Task instructions: Copy out every line of the data that follows, exactly.

^^^^^^^^

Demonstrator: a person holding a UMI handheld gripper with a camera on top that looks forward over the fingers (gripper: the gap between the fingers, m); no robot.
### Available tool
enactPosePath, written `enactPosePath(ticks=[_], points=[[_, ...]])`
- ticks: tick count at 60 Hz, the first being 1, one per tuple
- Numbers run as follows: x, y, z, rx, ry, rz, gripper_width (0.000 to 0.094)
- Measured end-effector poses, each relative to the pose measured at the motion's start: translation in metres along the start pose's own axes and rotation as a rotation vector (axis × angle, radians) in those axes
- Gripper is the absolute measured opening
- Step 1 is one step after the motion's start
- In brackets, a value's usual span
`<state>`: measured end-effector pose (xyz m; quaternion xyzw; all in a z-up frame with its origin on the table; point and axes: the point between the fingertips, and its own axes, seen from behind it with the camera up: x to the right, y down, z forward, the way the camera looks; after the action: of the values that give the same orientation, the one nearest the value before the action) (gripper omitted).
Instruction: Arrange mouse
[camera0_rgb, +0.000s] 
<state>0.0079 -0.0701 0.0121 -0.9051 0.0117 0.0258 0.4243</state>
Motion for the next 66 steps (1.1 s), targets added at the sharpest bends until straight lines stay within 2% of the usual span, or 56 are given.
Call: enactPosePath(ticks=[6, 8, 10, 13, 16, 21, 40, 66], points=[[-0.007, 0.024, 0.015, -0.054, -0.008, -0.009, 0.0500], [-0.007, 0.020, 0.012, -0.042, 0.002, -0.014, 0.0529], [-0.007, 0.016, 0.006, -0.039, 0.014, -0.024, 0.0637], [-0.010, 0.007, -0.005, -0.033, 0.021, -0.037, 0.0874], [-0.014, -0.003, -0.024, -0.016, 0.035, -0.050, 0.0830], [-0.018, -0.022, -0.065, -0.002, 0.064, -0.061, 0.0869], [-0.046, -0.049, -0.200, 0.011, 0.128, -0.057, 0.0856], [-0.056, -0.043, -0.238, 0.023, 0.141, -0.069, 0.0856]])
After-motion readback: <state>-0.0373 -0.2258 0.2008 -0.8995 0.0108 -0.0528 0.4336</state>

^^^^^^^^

Result of the task:
Demonstrator: a person holding a UMI handheld gripper with a camera on top that looks forward over the fingers (gripper: the gap between the fingers, m); no robot.
### Available tool
enactPosePath, written `enactPosePath(ticks=[_], points=[[_, ...]])`
- ticks: tick count at 60 Hz, the first being 1, one per tuple
- Numbers run as follows: x, y, z, rx, ry, rz, gripper_width (0.000 to 0.094)
- Measured end-effector poses, each relative to the pose measured at the motion's start: translation in metres along the start pose's own axes and rotation as a rotation vector (axis × angle, radians) in those axes
- Gripper is the absolute measured opening
- Step 1 is one step after the motion's start
- In brackets, a value's usual span
`<state>`: measured end-effector pose (xyz m; quaternion xyzw; all in a z-up frame with its origin on the table; point and axes: the point between the fingertips, and its own axes, seen from behind it with the camera up: x to the right, y down, z forward, the way the camera looks; after the action: of the values that give the same orientation, the one nearest the value before the action) (gripper omitted).
Instruction: Arrange mouse
[camera0_rgb, +0.000s] 
<state>0.0079 -0.0701 0.0121 -0.9051 0.0117 0.0258 0.4243</state>
Motion for the next 66 steps (1.1 s), targets added at the sharpest bends until straight lines stay within 2% of the usual span, or 56 are given.
Call: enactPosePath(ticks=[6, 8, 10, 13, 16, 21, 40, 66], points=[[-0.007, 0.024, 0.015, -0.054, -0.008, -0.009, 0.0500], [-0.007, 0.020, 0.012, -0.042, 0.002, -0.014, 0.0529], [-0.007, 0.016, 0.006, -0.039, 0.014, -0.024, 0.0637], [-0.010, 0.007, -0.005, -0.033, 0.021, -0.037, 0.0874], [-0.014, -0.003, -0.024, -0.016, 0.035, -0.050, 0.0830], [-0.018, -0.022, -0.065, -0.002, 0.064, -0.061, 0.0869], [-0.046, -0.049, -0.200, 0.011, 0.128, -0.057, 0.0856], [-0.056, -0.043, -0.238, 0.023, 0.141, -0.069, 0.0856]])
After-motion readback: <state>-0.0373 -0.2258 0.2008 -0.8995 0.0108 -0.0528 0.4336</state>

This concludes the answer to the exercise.